Les propositions estivales de Voyons Voir
Nature forte
La saison 2016 de l’association Voyons Voir, très justement intitulée Détours, nous propose le temps d’un été de découvrir une dizaine d’artistes dont les œuvres se déploieront sur quatre sites. Quand les artistes investissent les paysages de Provence au 21e siècle, il en résulte tout autre chose que des Sainte-Victoire à la pelle, même si la montagne de Cézanne continue d’inspirer ou d’impressionner nos jeunes plasticiens…

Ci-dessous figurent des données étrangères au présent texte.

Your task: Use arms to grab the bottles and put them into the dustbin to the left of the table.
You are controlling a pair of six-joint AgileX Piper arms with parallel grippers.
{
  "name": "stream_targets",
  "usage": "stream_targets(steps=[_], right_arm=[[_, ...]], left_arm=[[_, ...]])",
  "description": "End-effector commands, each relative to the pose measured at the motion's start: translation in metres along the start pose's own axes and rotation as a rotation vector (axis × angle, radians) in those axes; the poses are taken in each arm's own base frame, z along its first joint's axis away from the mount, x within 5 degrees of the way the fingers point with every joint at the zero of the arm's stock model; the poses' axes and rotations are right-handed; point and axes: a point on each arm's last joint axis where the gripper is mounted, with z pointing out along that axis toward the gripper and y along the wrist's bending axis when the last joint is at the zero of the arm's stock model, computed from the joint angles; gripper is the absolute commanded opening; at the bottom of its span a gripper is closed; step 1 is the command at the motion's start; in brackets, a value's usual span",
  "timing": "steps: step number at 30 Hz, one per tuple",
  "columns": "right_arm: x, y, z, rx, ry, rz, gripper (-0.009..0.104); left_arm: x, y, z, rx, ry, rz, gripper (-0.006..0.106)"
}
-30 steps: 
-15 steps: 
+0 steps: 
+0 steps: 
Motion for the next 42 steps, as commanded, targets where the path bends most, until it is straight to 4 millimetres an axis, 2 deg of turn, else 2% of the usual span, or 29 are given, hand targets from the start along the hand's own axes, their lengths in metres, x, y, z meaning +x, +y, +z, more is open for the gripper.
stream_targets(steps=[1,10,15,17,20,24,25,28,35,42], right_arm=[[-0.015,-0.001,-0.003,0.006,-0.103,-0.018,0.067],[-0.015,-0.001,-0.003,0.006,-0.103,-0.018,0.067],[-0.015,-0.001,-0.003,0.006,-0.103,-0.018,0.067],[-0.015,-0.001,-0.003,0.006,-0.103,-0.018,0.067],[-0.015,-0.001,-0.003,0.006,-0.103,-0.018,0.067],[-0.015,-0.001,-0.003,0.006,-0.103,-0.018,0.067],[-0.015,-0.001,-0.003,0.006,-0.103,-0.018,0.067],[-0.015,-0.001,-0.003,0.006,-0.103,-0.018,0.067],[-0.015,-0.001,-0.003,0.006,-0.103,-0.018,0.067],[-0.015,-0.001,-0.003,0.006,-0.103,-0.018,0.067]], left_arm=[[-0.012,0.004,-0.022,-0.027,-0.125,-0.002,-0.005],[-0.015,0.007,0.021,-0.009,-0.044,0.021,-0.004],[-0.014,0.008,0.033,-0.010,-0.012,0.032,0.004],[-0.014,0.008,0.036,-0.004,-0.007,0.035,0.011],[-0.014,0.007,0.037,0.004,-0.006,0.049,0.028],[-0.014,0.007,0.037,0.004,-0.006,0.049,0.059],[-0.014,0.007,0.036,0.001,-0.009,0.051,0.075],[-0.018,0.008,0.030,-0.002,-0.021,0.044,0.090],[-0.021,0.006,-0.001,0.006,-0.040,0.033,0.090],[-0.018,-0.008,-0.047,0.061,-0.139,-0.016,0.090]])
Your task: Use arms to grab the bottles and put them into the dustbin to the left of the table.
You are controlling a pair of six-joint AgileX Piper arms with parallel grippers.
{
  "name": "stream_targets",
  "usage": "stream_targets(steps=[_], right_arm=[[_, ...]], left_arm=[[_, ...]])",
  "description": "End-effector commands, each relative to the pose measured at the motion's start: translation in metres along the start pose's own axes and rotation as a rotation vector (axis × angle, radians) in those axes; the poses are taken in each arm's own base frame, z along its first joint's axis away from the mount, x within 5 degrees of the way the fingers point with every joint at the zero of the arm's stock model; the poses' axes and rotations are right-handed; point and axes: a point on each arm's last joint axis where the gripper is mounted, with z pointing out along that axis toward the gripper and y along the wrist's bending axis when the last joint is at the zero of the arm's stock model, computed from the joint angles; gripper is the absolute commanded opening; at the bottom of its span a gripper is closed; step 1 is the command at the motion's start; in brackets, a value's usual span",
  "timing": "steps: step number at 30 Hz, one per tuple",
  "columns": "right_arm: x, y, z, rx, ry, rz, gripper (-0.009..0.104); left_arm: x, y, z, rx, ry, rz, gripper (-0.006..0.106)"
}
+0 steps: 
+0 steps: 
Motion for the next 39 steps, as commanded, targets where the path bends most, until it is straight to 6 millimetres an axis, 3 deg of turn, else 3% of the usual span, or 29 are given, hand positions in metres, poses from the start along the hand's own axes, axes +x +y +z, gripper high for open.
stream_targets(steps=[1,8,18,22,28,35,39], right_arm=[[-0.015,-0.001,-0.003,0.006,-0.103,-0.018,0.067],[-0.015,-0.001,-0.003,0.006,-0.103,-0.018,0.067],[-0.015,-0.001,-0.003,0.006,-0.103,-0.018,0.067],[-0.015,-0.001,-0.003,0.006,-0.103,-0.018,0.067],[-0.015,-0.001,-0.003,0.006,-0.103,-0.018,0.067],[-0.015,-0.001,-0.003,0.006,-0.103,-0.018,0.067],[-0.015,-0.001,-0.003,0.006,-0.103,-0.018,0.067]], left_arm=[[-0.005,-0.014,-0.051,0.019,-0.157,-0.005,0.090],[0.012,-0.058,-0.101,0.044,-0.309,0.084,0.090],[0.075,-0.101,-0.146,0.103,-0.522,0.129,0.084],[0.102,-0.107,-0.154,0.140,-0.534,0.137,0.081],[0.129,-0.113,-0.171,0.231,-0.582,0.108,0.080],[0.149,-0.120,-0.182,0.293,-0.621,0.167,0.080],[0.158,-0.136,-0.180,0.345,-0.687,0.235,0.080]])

Lier l’art contemporain et les territoires, découvrir un patrimoine pour lequel il nous faut quitter les centres urbains pour s’enfoncer dans les collines et la garrigue, tels sont les Détours proposés par Voyons Voir depuis bientôt dix ans. Les artistes sélectionnés chaque année par un comité d’experts viennent de toute la France et demeurent ainsi, le temps d’une résidence, au sein d’un paysage et de ses éléments qu’il leur faudra comprendre et avec lesquels il leur faudra jouer pour réaliser une œuvre in situ. Cette dernière devra rivaliser avec les dimensions que la nature impose et soutenir un rapport d’échelle particulièrement difficile lorsque l’art intervient en extérieur. Qu’elle le sublime ou qu’elle l’interroge, qu’elle donne au spectateur de nouvelles clés de lecture et de regard, l’œuvre d’art doit à la fois être autonome, soutenir la comparaison avec le paysage et interroger le site sur lequel elle s’installe et avec lequel elle collabore le temps d’une exposition… Ce paysage, il faut donc l’appréhender physiquement pour l’artiste, s’y déplacer, l’entendre, le voir et le sentir. L’artiste traduira ensuite sa vision des choses et de son expérience à travers des médiums et des processus qu’il développe habituellement dans sa pratique artistique. Gare à l’illustration ou à la redondance ! L’œuvre créée spécifiquement pour le site doit faire bien plus que le souligner ; elle doit permettre au visiteur de l’envisager selon d’autres critères et d’en avoir une lecture renouvelée et enrichie.
Les balades estivales débuteront cette année au domaine viticole de Saint-Ser, au pied d’une imposante et matriarcale Sainte-Victoire où nous retrouverons le duo Mountaincutters (prix ESADMM 2014, récemment sélectionné au Salon de Montrouge), Robin Touchard (prix ESADMM 2015, actuellement résident des Ateliers d’Artiste de la Ville de Marseille) et Julien Fargeton, invité de l’atelier NI en mai dernier pour le PAC, à l’occasion duquel il offrait généreusement des gaufres liégeoises cuisinées sur une sculpture-gaufrier réalisée avec de véritables plaques d’égout de la ville de Liège… Un humour grinçant dont il fera également preuve dans son œuvre Réplica, sorte de caverne ambulante de béton et d’acier qui tient la dragée haute à la montagne qui la domine, une ruine posée sur une remorque, proposée comme un abri à celui qui s’y installerait pour laisser son esprit vagabonder…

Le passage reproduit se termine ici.